In 2012, the Mediterranean island's banking system turned out to be too big -- its assets reached three times gross domestic product -- and too exposed to Greece's financial problems for its authorities to handle. Cyprus begged the European Union for help, but it was a bad time: Germans were already fed up with having to pay for southern European countries' mistakes. Instead of a full bailout, a bail-in was forced on Cyprus, with bank creditors and large depositors having to accept losses.
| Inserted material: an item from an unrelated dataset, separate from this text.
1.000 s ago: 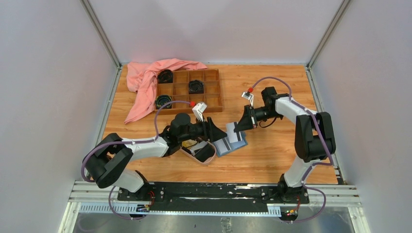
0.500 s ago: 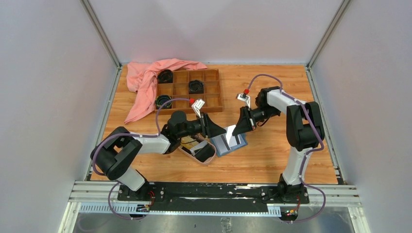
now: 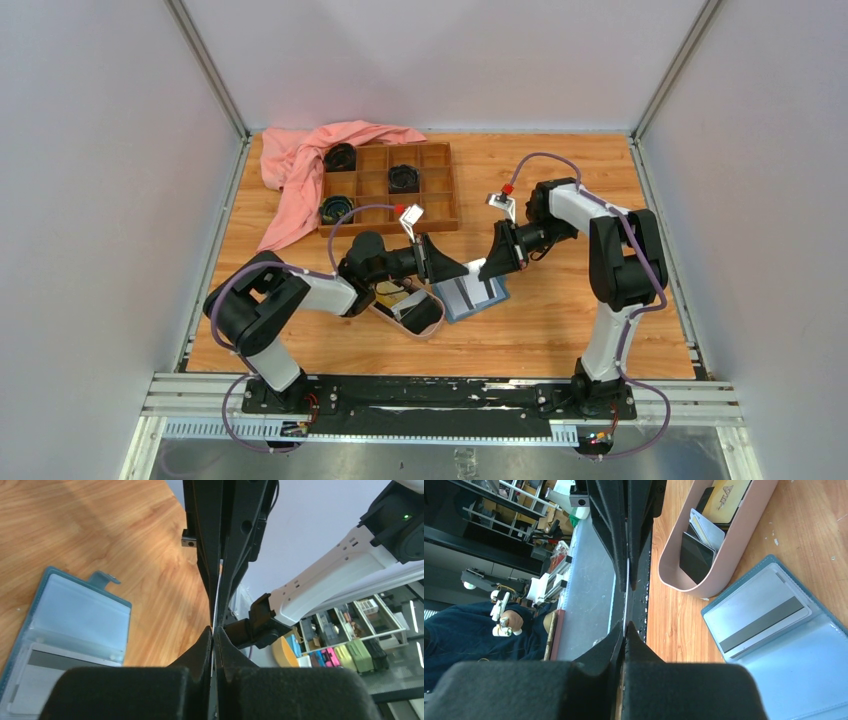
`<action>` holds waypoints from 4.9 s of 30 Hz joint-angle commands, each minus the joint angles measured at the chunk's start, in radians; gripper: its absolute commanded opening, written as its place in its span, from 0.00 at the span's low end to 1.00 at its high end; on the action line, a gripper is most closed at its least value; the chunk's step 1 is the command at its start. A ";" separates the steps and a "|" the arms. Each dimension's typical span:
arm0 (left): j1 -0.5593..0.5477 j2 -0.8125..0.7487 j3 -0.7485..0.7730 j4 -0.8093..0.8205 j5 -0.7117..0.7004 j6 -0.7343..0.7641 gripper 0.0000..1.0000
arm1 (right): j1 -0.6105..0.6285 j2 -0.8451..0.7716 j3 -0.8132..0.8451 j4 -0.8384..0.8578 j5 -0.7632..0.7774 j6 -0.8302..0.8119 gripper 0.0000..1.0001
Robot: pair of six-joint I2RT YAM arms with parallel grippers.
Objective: Put the credit cards into the card holder
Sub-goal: Insert the credit card into the card holder.
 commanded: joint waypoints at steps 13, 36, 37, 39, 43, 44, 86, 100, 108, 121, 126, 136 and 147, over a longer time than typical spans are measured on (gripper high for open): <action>0.079 -0.128 -0.109 -0.155 -0.050 0.075 0.00 | -0.047 -0.061 0.001 0.172 0.098 0.212 0.50; -0.026 -0.051 -0.053 -0.342 -0.431 -0.045 0.00 | -0.050 -0.229 -0.257 0.896 0.511 0.910 0.22; -0.031 -0.045 -0.050 -0.351 -0.440 -0.047 0.00 | -0.048 -0.226 -0.254 0.896 0.516 0.912 0.21; -0.042 -0.035 -0.047 -0.363 -0.460 -0.056 0.00 | -0.045 -0.223 -0.255 0.896 0.524 0.914 0.20; -0.054 -0.018 -0.038 -0.371 -0.481 -0.060 0.00 | -0.044 -0.220 -0.255 0.896 0.533 0.918 0.19; -0.056 -0.015 -0.035 -0.374 -0.485 -0.061 0.00 | -0.044 -0.218 -0.254 0.896 0.535 0.919 0.19; -0.118 0.104 -0.003 -0.383 -0.583 -0.206 0.00 | -0.039 -0.209 -0.249 0.900 0.552 0.943 0.16; -0.140 0.146 0.034 -0.424 -0.572 -0.239 0.00 | -0.039 -0.210 -0.249 0.904 0.554 0.948 0.16; -0.140 0.118 0.044 -0.557 -0.569 -0.284 0.00 | -0.030 -0.208 -0.249 0.907 0.552 0.954 0.16; -0.136 0.153 0.098 -0.652 -0.481 -0.318 0.01 | -0.025 -0.212 -0.250 0.909 0.546 0.959 0.16; -0.131 0.177 0.130 -0.687 -0.469 -0.309 0.01 | -0.025 -0.216 -0.250 0.909 0.542 0.959 0.16; -0.124 0.247 0.211 -0.724 -0.440 -0.262 0.03 | -0.022 -0.211 -0.248 0.908 0.572 0.960 0.16; -0.123 0.276 0.256 -0.724 -0.399 -0.232 0.13 | -0.021 -0.206 -0.244 0.904 0.586 0.951 0.18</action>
That was the precondition for a $13 billion aid package from the EU and the International Monetary Fund.

Many of those depositors happened to be Russians: Cyprus, as much as London, was a playground for ex-Soviet business tycoons because of low dividend taxes and the use of business-friendly English law. Major Russian businesses are owned by Cypriot holding companies. Moody's, the credit ratings agency, estimated last year that Russian banks had $12 billion and private individuals another $19 billion on deposit with banks in Cyprus.

That, at the time, was cited as a major reason why Cyprus wasn't going to get a bailout. "A secret German intelligence report reveals that the main beneficiaries of the aid would be rich Russians who have invested illegal money there," the German weekly Der Spiegel wrote in November, 2012. "It's a big dilemma for Chancellor Angela Merkel."

It didn't matter whether the Russian -- and Ukrainian, no distinction was made at the time -- money was illegal or not, the "non-EU depositors" were going to take a haircut. At Bank of Cyprus, the country's biggest financial institution, 47.5 percent of deposits above the insured amount of $134,000 was converted into the bank's shares. More than a third of the deposits were blocked for six, nine and 12 months without interest. Cyprus also introduced curbs on capital movement, forcing, a big videogame developer from Belarus, to buy a large stake in Cyprus' second biggest bank, Hellenic, so as to retain control over its deposits.

Vladimir Strzhalkovsky, who received a $100 million golden parachute when he quit as chief executive of mining giant Norilsk Nickel, became a big Bank of Cyprus shareholder. So did other wealthy Russians -- not oligarchs of the first magnitude, but well-known figures such as banker and real estate magnate Mikail Shishkhanov and investor Vitaly Yusufov. Russians make up a third of Bank of Cyprus' board.

Now, they are in for a second haircut. Cyprus' central bank has told Bank of Cyprus to ramp up capital ahead of this year's asset quality review and stress test by the European Central Bank. So, reluctantly, the bank has raised $1.3 billion through a share sale to U.S. private equity investor Wilbur Ross, the European Bank for Reconstruction and Development and a few others. They bought the shares for $0.32 apiece, compared to the $1.34 the depositors were forced to pay last year.

With 55 percent of its portfolio in nonperforming loans and provisions of only 35 percent, the bank is still not a pretty picture, but now it boasts a high tier one capital. The Russians, meanwhile, are faced with dilution and a sharp devaluation of their stock, which is not traded publicly on any exchange. Some of them have been selling the shares to distressed-asset funds at a little more than 10 percent of last year's bail-in value.

Both before and after the Crimea annexation, Russians have been second-class financial citizens of the EU. It has used them as guinea pigs to test the bail-in procedure, which is now accepted as the EU's bank-rescue policy, and it won't hesitate to deal them another slap. Arguably, Europe will still be somewhat safer for Russian capital than Russia itself, where, under President Vladimir Putin, everything ultimately belongs to the state.